▶ **WHAT IS EXPECTED**
Set down, word for word, only the lines from the start of the records through the line bearing "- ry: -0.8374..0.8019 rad"; include no pictures.
Start of AVAILABLE RECORDS
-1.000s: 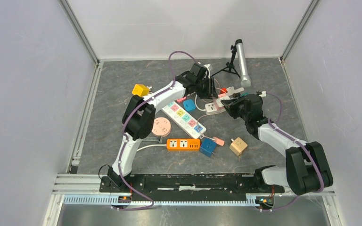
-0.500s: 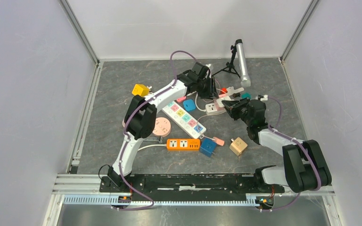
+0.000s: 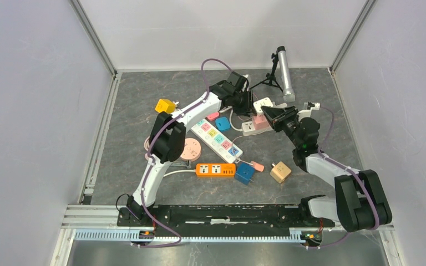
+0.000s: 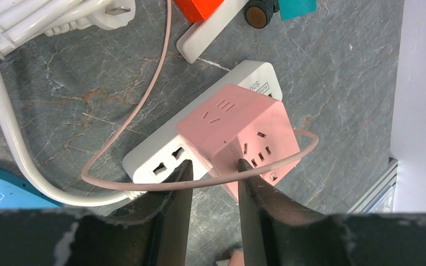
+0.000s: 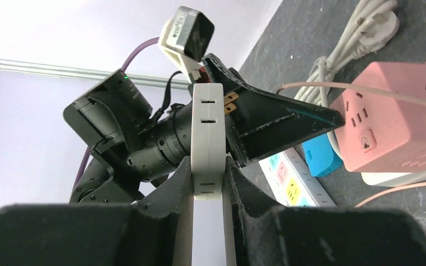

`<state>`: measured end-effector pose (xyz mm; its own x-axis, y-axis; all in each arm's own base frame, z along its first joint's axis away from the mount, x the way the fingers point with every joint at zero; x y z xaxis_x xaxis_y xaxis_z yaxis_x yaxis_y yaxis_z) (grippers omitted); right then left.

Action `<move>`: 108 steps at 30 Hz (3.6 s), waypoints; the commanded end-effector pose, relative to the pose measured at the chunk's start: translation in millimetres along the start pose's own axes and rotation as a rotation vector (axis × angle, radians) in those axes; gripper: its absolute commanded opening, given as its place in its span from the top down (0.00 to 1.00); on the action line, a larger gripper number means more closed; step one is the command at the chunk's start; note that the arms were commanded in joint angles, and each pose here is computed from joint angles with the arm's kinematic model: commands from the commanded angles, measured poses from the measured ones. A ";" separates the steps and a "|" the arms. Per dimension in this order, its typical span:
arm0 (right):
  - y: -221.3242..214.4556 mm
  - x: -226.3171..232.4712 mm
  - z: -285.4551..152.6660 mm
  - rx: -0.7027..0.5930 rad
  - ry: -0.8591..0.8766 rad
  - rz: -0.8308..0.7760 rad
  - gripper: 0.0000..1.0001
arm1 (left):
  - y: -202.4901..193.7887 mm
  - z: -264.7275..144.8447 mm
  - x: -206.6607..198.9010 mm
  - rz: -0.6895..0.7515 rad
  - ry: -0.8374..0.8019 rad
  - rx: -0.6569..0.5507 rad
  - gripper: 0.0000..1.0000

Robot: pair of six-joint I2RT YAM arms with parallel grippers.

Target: Pull the plug off the socket

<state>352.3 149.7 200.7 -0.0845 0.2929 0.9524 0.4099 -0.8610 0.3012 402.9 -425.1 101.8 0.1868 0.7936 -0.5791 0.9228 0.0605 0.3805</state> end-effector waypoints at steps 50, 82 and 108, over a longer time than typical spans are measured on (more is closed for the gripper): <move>35.1 -160.1 -82.3 0.215 -0.544 -0.451 0.88 | 49.0 -241.9 43.2 0.043 0.007 -0.496 0.02; 34.9 -24.1 -27.3 0.172 -0.221 -1.020 0.13 | 38.8 -201.3 42.9 -0.087 -0.174 -0.334 0.06; 1.1 -50.9 49.7 0.451 -0.337 -1.104 0.19 | 5.4 -156.4 41.1 -0.075 -0.140 -0.148 0.10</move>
<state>385.6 158.8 138.6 -0.3753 0.9049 0.2009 0.5852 0.0632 0.8084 358.7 -289.5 180.4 0.1488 0.7158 -0.6822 0.8767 0.2237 0.4260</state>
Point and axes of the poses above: each gripper's point midway between its finger pads, its own z axis out along the fingers, its own x axis along the line the jaws close on, y = z × x, the point moved 1 cm from there along -z, back along the fingers, and after that the axes turned 6 degrees about -z, right-handed, at the moved point
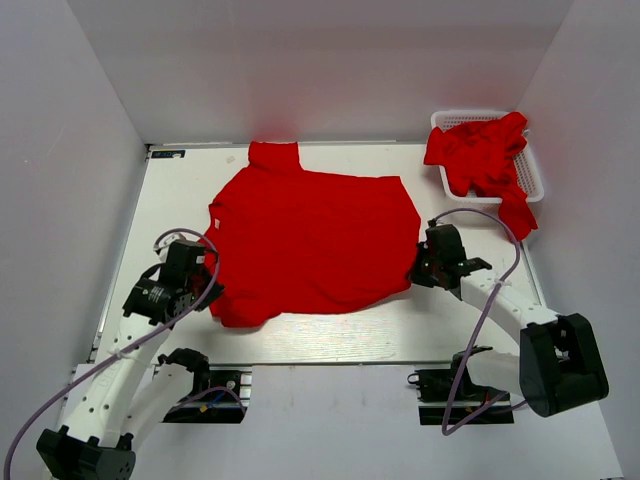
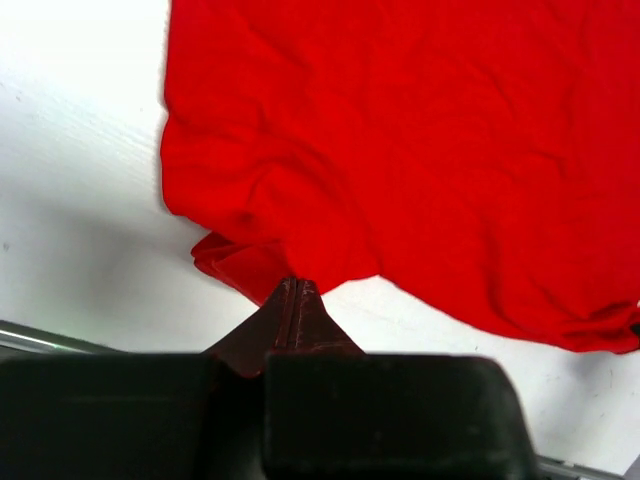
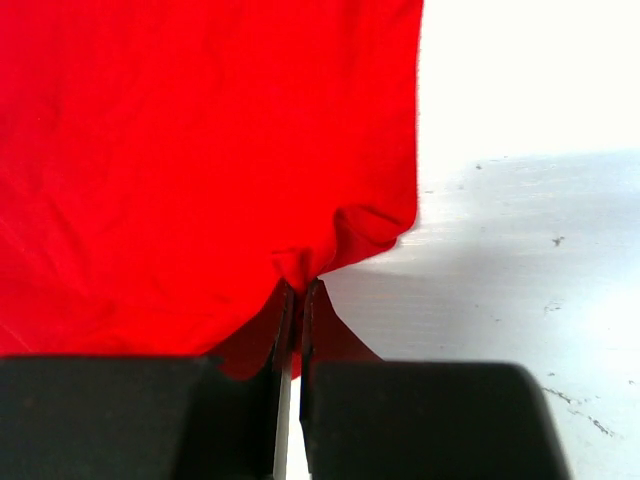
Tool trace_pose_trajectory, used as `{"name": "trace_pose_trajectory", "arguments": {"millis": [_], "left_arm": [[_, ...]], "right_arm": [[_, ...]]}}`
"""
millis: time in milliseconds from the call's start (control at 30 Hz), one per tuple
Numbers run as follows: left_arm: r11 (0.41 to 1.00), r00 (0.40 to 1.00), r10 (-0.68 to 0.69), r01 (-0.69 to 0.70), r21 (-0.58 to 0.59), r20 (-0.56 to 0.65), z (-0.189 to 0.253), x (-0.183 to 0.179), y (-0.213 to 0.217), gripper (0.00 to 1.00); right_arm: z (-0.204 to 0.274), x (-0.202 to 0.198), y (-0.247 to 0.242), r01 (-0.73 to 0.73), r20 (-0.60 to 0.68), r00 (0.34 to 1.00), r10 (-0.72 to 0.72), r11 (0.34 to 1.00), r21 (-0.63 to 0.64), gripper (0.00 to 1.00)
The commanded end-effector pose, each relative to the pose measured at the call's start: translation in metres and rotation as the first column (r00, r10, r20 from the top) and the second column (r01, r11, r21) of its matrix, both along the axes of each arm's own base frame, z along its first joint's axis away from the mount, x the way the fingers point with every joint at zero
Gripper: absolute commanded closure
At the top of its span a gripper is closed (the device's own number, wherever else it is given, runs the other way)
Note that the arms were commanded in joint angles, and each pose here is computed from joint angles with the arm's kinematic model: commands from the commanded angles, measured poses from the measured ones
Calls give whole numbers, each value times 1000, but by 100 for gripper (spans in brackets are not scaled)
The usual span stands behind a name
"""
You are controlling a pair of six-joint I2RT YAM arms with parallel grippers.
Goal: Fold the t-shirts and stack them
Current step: Fold the flattened tshirt in 1/3 of the way
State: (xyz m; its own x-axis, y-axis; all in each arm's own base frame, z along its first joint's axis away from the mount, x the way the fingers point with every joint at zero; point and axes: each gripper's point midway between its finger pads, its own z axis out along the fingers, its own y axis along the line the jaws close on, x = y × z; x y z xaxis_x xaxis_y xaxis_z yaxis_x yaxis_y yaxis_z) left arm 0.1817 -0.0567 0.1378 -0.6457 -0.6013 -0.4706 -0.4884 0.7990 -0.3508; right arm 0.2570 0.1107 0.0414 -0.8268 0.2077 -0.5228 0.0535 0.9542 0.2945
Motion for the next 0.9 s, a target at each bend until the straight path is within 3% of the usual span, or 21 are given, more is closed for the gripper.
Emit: {"name": "trace_pose_trajectory", "arguments": {"millis": [0,467,867], "left_arm": [[1000,997,16,-18,18,71,19,20,2,100],[964,980,135,-164,211,147,62,99,27,100],[916,965,195,-243,320,174,72,133,43,100]], "right_arm": [[7,6,-7,53,30,998,-53,998,-15,100],[27,36,-11,108,27,994,-106,991,-76,100],[34,66,-22,180,-6,983,-184,969,-167,100]]}}
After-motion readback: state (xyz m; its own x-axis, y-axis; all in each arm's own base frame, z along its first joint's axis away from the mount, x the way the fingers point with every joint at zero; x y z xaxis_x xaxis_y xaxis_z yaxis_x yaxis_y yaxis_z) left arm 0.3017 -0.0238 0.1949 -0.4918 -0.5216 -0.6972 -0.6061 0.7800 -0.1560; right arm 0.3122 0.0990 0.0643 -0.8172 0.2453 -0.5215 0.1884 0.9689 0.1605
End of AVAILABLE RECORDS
▶ **RESPONSE BOX**
-1.000s: 
-0.500s: 
+0.000s: 
+0.000s: 
+0.000s: 

`<state>`: measured end-effector pose (xyz mm; its own x-axis, y-axis; all in each arm's own base frame, z along its first joint's axis away from the mount, x the way the fingers point with every joint at zero; x y z xaxis_x xaxis_y xaxis_z yaxis_x yaxis_y yaxis_z) (grippers omitted); right then left.

Action `<move>`: 108 steps at 30 Hz (3.6 s), waypoints; the commanded end-effector pose, relative to the pose measured at the chunk's start: translation in millimetres along the start pose's own axes and rotation as a rotation vector (axis × angle, radians) in those axes; gripper: its absolute commanded opening, given as its place in its span from the top down (0.00 to 1.00); on the action line, a larger gripper number means more closed; step one is the command at the chunk's start; note that the arms were commanded in joint angles, and each pose here is computed from joint angles with the arm's kinematic model: commands from the commanded angles, measured poses from the measured ones. A ";" separates the steps and a "|" the arms. Per dimension in this order, its typical span:
arm0 (right):
  - y: -221.3242..214.4556 mm
  - x: -226.3171..232.4712 mm
  - z: -285.4551..152.6660 mm
  - rx: -0.7027..0.5930 rad
  - ry: -0.8591..0.8766 rad
  - rz: -0.8308..0.7760 rad
  - gripper: 0.0000..1.0001
arm1 (left):
  - y: -202.4901..193.7887 mm
  - z: -264.7275..144.8447 mm
  - x: -206.6607..198.9010 mm
  - rz: -0.6895..0.7515 rad
  - ry: -0.8374..0.8019 rad

The exercise concludes with that.